→ DATA SHOWN:
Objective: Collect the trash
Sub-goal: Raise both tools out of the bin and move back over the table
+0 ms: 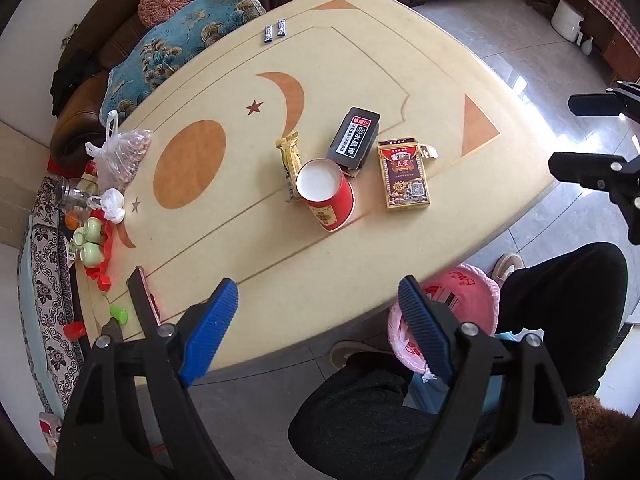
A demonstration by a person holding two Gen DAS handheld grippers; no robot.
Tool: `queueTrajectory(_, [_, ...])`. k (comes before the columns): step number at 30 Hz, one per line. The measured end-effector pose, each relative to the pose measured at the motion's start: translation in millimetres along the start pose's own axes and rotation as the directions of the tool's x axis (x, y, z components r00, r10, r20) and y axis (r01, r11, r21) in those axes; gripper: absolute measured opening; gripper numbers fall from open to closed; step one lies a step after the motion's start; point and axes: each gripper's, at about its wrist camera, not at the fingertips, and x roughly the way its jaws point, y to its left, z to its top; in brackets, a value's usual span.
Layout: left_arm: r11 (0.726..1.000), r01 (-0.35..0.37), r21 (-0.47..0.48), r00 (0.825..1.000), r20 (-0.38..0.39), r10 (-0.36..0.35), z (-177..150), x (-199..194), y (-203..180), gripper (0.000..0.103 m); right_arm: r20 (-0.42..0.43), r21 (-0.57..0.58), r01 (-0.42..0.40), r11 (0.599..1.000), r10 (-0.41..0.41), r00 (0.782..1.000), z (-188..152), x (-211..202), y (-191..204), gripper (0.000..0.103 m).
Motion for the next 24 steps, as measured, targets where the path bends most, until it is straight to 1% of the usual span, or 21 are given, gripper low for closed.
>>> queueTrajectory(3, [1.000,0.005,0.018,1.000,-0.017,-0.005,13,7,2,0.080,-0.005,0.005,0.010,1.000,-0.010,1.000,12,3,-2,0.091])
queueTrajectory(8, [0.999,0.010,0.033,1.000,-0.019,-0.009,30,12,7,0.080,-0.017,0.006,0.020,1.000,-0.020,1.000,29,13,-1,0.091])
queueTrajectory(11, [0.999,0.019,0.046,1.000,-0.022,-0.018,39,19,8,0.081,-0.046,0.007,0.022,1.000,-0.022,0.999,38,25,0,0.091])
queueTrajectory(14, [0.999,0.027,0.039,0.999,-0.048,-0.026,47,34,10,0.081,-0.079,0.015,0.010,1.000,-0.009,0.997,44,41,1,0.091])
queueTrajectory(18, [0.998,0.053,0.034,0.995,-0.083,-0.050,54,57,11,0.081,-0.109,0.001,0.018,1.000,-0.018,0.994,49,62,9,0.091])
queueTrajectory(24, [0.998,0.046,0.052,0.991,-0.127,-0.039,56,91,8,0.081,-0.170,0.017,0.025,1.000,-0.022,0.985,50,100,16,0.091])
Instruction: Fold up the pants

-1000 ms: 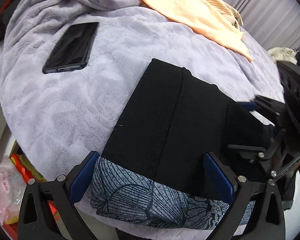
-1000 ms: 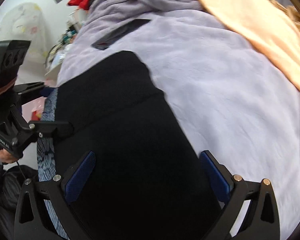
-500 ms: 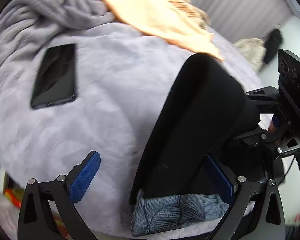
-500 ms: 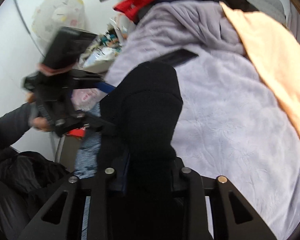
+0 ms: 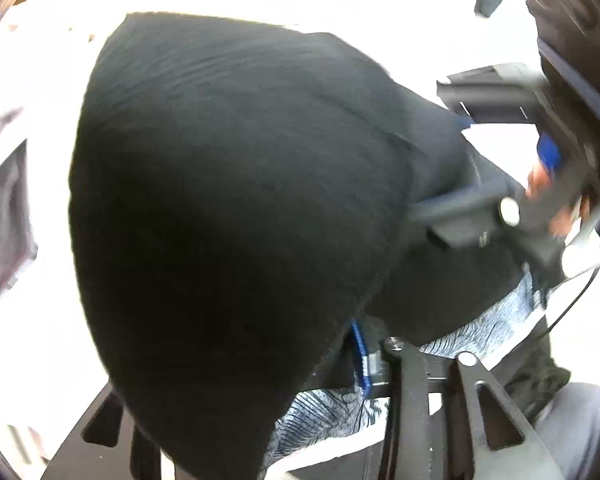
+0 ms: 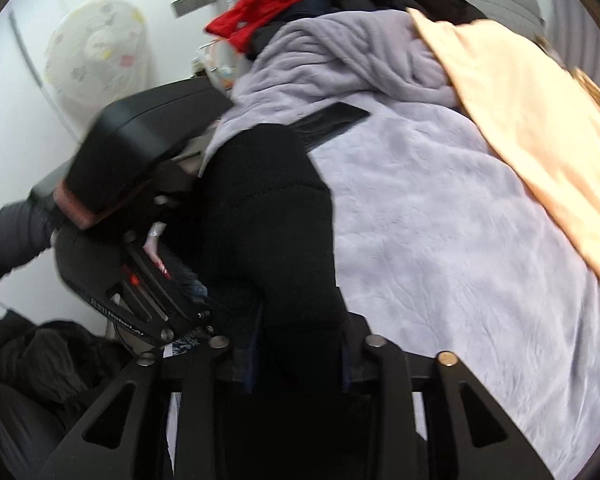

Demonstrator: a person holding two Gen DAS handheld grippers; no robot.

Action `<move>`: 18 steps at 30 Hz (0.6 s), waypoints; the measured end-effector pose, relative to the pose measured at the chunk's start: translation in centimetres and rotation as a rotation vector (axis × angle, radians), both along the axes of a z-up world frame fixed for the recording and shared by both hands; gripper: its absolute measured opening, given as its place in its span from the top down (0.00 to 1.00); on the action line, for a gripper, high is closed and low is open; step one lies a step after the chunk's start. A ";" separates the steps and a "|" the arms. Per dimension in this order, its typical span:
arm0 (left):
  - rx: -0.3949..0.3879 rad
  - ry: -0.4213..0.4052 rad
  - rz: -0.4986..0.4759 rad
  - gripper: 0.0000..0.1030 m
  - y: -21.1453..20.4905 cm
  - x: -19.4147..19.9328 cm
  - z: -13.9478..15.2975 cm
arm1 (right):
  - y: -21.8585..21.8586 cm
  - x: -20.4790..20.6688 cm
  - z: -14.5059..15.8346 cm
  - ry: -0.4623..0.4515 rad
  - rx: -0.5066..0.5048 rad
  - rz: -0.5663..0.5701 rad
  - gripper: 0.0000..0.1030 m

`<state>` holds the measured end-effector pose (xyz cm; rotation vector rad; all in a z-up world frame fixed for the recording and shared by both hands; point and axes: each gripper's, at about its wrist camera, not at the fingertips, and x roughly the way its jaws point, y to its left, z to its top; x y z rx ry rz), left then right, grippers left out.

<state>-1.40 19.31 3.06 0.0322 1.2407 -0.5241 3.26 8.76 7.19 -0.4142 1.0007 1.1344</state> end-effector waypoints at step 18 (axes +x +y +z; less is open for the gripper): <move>0.110 -0.151 -0.006 0.74 -7.5 -3.7 8.4 | -14.4 -9.0 -1.2 -0.126 -0.256 -0.079 0.23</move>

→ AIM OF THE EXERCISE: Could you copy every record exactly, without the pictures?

→ ANSWER:
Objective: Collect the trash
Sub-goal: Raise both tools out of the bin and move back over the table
+0 ms: 
A demonstration by a person holding two Gen DAS handheld grippers; no robot.
Tool: `queueTrajectory(_, [_, ...])`. k (comes before the columns): step number at 30 Hz, one per line. The measured end-effector pose, each relative to the pose measured at the motion's start: translation in millimetres along the start pose's own axes and rotation as the directions of the tool's x axis (x, y, z components r00, r10, r20) and y axis (r01, r11, r21) in those axes; gripper: absolute measured opening; gripper numbers fall from open to closed; step one lies a step after the motion's start; point and axes: each gripper's, at about its wrist camera, not at the fingertips, and x roughly the way its jaws point, y to its left, z to its top; in brackets, a value's usual span.
Layout: left_arm: r11 (0.726..1.000), r01 (-0.35..0.37), r21 (-0.47..0.48), r00 (0.825..1.000), r20 (-0.38..0.39), r10 (-0.36..0.35), z (-177..150), x (-199..194), y (-203..180), gripper (0.000..0.103 m); right_arm: r20 (-0.42..0.43), r21 (-0.57..0.58), r01 (-0.42..0.40), r11 (0.599..1.000), r10 (-0.41..0.41), r00 (0.782..1.000), z (-188..152), x (-211..202), y (-191..204), gripper (0.000..0.103 m).
Motion for the next 24 steps, as measured, targets where the path bends most, until it is straight to 1% of the usual span, or 21 are given, gripper low for closed.
>>> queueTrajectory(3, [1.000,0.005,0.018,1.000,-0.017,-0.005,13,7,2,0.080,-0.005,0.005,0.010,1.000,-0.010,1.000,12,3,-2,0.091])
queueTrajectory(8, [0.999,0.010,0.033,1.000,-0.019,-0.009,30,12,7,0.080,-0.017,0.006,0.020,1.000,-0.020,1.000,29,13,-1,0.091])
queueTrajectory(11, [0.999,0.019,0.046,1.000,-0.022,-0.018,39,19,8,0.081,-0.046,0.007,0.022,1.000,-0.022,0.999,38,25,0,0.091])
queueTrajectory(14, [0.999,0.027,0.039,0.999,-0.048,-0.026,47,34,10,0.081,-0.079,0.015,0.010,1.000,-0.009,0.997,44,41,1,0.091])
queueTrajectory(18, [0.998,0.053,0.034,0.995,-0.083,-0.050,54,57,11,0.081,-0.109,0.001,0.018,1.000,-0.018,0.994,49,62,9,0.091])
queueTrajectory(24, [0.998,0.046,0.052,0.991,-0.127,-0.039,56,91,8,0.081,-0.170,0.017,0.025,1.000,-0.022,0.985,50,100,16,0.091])
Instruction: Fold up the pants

-1000 ms: 
-1000 ms: 
-500 ms: 
-500 ms: 
+0 ms: 
+0 ms: 

Demonstrator: a person holding two Gen DAS handheld grippers; no robot.

Action `<move>`: 18 steps at 30 Hz (0.6 s), waypoints; the measured end-effector pose, relative to the pose measured at the chunk's start: translation in centimetres and rotation as a rotation vector (axis × angle, radians), both along the axes of a z-up world frame fixed for the recording and shared by both hands; gripper: its absolute measured opening, given as its place in its span from the top down (0.00 to 1.00); on the action line, for a gripper, high is closed and low is open; step one lies a step after the chunk's start. A ";" separates the steps and a "|" the arms. Per dimension in this order, its typical span:
arm0 (left):
  - rx: -0.3949..0.3879 rad
  - ry: -0.4213..0.4052 rad
  - rz: -0.4986..0.4759 rad
  - gripper: 0.0000..0.1030 m
  - y: -21.1453..20.4905 cm
  - x: -19.4147..19.9328 cm
  - z: -13.9478..15.2975 cm
arm1 (right):
  - y: -21.8585..21.8586 cm
  - x: -20.4790..20.6688 cm
  - z: -14.5059..15.8346 cm
  - ry: -0.4623..0.4515 rad
  - rx: -0.5066..0.5048 rad
  - rz: -0.5663..0.5701 rad
  - gripper: 0.0000..0.1030 m

`<state>` holds the measured end-effector pose (xyz cm; rotation vector rad; all in a z-up world frame fixed for the recording and shared by both hands; point and axes: each gripper's, at about its wrist camera, not at the fingertips, and x roughly the way its jaws point, y to its left, z to its top; x y z rx ry rz), left then right, grippers left out.

<state>-1.40 19.31 3.06 0.0322 1.2407 -0.5241 3.26 8.76 7.19 -0.4142 1.0007 1.1344</state> end-effector waypoints at step 18 (axes +x +y +z; less is open for the gripper): <move>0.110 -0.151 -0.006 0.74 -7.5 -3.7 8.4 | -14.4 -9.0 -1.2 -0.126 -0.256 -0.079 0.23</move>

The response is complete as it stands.